_WORK ITEM:_ The stretch wanted below opens at the line containing "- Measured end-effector" and closes at the line containing "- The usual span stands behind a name". Please return it exactly, with no other lines.

_RECORDED INFORMATION:_
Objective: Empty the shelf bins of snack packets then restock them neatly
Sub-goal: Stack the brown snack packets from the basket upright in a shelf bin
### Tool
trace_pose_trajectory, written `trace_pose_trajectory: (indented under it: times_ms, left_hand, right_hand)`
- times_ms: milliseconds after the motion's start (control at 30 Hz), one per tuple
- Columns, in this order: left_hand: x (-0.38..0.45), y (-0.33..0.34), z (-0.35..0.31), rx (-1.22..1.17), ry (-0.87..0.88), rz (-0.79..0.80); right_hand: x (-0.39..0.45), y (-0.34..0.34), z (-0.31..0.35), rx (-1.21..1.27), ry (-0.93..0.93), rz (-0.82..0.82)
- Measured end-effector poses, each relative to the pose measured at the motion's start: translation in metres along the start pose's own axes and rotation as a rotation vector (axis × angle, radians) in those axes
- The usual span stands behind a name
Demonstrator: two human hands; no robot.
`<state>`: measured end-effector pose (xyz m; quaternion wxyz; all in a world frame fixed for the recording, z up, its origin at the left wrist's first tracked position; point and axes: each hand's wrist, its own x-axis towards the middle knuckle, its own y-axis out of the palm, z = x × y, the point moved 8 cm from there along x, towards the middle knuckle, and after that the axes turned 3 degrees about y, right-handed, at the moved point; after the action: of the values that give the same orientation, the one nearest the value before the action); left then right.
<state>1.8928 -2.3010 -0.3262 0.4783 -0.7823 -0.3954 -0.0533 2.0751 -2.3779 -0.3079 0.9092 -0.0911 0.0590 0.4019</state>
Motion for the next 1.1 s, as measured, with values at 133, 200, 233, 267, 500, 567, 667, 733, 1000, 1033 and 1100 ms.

_WRITTEN SOLUTION:_
- Measured end-effector poses, each relative to the pose measured at the motion's start: translation in metres along the start pose's own axes and rotation as a rotation vector (axis × angle, radians) in those axes
- The usual span stands behind a name

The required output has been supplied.